In the present work, a series of reactive sputtered SiC_xN_y films were deposited at 25 and 300 °C and 50–150 W of plasma power with an F(N₂)/[F(N₂)+F(Ar)] ratio that varied from 0 to 50%. The influence of these variations in the deposition parameters on the films’ growth rates, compositions, chemical bonding, functional properties, and stability was studied. As a result of the optimization of the sputtering process, i.e., using 150 W and F(N₂) = 10 sccm at RT, growth rate values as high as 103 nm/min were achieved. The SEM and AFM results showed that adding nitrogen had no considerable effect on the morphology and roughness of the SiC_xN_y films. The elemental composition of the films was found to be strongly affected by the nitrogen-argon flow ratio. The EDX results showed that, by increasing the nitrogen flow rate up to 30 sccm, the nitrogen content in the films’ structure rose, and the film composition varied from SiC_1.33N_0.04 to SiC_0.87N_2.02. The study of the aging of the SiC_xN_y films over the course of five months showed the stability of their elemental composition in the ambient air under the standard conditions. In the studied range of conditions, all of the synthesized SiC_xN_y films were found to be amorphous, with embedded carbon particles. The Raman results indicated that increasing the incorporation of nitrogen in films’ structure increased the size of the particles. The FTIR results showed a decrease in the Si–C bond content and an increase in the Si–N bond content after adding the nitrogen in the films’ structure. Also, an appearance and increase in the content of double and triple CN bonds was found. This trend was confirmed by the XPS data. An analysis of the near-surface layer of the films showed the presence of and slight increase in the content of Si–O and C–O bonds.
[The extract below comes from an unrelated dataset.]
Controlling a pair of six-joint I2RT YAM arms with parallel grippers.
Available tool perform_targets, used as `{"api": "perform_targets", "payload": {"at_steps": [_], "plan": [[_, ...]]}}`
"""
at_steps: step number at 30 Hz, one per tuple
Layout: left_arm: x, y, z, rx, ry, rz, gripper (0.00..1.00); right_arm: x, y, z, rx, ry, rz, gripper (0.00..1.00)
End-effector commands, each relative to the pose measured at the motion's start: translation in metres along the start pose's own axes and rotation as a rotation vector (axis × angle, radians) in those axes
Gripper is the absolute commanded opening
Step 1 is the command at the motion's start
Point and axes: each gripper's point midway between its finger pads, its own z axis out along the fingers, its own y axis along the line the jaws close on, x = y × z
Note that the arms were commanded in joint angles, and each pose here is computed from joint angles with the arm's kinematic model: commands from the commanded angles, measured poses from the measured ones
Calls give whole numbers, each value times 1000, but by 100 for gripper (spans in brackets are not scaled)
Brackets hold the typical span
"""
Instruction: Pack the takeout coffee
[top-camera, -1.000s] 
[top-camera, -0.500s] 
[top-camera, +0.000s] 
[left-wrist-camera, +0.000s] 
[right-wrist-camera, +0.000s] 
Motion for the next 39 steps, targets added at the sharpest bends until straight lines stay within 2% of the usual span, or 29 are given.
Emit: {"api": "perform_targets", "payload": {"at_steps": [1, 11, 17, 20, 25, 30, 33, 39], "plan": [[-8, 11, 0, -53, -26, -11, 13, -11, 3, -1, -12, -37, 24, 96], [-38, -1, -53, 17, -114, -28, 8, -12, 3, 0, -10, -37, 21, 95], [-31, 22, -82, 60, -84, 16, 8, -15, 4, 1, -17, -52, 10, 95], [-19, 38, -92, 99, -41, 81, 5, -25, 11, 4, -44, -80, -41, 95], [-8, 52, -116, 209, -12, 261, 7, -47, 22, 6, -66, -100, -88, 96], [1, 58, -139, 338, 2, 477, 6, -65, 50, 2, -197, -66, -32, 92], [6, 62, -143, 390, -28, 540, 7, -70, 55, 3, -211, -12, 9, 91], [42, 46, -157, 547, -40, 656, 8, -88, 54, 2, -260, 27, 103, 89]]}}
The functional properties, such as the refractive index, transmittance, optical band gap, hardness, Young’s modulus, elastic recovery, critical loads, and the contact angle can be tuned by adjusting the MS process parameters. The refractive index can be tuned from 2.85 to 2.04, with an increase in F(N₂). The band gap values ranged from 1.81 to 2.53 eV. The highest values of hardness (34.4 GPa) and Young’s modulus (269 GPa) were measured for SiC_1.16N_0.12 film deposited at room temperature. The highest resistance to scratching was also demonstrated by the films deposited at room temperature. The deposition parameters for producing of the hydrophilic films with the minimal value of CA equal to 37° were found. Thus, the produced SiC_xN_y films can be considered as a promising coating for biomedical and optical applications.